### WHAT TO PRODUCE
Every line of the material below that contains the string "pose" must appear in the answer.

### GIVEN RECORDS
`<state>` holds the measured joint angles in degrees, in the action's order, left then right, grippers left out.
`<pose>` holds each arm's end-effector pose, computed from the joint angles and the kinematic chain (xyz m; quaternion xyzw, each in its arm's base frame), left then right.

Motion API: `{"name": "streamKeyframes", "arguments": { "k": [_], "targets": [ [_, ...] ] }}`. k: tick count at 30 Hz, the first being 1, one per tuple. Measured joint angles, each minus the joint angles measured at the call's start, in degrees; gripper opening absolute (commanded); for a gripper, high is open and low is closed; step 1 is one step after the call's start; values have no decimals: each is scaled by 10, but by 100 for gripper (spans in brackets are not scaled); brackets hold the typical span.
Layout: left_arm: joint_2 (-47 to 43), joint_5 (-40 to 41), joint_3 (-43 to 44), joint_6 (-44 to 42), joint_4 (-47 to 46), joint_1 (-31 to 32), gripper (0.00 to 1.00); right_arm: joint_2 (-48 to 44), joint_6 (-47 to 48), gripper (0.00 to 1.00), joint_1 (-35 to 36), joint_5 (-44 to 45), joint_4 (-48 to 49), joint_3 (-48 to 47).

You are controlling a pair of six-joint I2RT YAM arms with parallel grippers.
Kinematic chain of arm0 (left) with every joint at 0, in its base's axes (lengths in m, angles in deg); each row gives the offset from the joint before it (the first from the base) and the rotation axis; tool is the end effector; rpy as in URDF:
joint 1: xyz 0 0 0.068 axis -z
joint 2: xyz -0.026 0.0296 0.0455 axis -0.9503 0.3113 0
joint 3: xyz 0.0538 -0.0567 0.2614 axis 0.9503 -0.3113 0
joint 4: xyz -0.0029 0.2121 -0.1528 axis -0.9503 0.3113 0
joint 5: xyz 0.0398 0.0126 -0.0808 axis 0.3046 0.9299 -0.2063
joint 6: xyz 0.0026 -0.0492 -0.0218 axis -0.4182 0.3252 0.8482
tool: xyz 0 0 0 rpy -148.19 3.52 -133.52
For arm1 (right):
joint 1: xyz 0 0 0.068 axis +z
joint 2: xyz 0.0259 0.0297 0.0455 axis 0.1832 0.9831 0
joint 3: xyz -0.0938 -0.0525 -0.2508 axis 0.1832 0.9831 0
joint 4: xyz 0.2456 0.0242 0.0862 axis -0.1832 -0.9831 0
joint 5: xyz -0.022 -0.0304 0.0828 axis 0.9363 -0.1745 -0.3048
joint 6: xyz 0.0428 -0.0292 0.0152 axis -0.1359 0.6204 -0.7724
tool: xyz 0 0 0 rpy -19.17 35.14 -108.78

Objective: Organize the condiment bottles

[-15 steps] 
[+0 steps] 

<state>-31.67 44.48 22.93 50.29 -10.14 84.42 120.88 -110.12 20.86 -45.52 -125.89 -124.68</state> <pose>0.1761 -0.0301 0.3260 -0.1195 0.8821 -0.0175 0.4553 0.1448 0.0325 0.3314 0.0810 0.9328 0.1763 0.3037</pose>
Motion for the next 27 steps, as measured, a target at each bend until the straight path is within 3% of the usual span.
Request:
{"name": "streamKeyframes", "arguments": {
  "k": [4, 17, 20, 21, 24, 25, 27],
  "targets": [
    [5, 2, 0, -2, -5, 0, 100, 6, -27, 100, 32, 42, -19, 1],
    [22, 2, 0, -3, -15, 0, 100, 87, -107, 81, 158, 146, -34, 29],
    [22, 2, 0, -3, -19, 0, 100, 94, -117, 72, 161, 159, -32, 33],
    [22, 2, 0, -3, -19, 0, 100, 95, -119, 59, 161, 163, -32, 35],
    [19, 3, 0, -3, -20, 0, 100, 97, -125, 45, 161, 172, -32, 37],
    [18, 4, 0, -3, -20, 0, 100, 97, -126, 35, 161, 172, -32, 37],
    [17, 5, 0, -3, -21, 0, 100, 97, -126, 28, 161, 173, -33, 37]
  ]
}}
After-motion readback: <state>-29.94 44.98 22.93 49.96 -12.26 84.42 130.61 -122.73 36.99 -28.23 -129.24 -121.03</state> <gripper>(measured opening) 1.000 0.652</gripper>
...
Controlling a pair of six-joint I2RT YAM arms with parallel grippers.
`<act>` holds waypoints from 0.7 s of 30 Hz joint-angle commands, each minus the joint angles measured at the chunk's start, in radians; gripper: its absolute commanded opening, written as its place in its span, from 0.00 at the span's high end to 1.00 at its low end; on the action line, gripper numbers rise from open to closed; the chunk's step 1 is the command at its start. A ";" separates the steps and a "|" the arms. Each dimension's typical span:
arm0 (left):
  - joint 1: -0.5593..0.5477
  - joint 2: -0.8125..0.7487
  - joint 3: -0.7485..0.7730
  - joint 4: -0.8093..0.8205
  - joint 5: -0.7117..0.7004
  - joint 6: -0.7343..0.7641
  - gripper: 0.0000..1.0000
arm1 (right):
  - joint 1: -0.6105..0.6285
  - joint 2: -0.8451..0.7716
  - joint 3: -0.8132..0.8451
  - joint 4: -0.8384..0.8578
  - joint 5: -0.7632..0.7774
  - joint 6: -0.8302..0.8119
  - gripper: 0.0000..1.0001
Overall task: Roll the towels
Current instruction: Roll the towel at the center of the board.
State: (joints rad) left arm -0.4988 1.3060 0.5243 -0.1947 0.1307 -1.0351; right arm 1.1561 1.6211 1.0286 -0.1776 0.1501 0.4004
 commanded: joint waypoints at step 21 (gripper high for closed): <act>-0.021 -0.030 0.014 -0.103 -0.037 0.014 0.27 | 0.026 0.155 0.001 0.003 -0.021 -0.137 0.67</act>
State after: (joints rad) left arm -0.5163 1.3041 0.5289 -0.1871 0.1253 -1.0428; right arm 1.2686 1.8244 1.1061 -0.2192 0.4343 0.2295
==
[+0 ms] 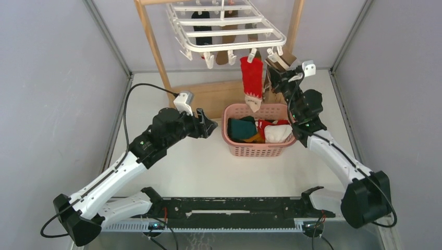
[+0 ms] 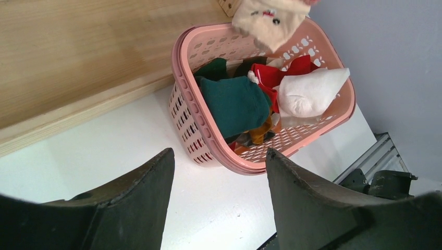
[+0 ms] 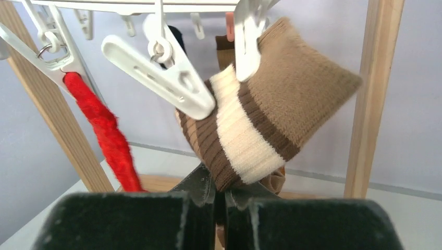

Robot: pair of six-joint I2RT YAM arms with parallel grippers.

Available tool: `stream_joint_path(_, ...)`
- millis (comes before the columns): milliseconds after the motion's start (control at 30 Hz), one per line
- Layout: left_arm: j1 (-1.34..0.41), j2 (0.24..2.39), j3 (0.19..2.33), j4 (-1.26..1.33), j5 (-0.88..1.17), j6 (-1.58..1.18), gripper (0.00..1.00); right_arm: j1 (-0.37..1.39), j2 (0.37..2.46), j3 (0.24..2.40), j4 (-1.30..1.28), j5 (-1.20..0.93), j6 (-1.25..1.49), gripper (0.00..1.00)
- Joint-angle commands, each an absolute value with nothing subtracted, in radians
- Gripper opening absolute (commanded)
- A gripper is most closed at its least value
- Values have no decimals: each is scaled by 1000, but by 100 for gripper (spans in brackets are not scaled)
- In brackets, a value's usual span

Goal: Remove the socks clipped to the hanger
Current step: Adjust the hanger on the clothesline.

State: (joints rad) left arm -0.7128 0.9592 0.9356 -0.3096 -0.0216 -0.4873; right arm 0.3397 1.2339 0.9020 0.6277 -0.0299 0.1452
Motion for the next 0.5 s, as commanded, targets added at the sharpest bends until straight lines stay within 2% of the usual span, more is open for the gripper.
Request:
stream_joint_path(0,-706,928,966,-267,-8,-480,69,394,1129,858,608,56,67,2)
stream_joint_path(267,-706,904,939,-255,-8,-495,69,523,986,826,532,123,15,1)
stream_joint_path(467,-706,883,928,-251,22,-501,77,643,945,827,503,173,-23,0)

### OUTPUT OF THE EXERCISE
`<pose>` holds each arm's end-effector pose, computed from the joint angles and the kinematic chain (xyz m; quaternion xyzw, each in its arm's base frame), left then right.
<state>-31.67 44.48 22.93 50.29 -10.14 84.42 120.88 -110.12 20.86 -45.52 -125.89 -124.68</state> <pose>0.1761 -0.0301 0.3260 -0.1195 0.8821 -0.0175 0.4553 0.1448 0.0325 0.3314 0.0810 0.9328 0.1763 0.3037</pose>

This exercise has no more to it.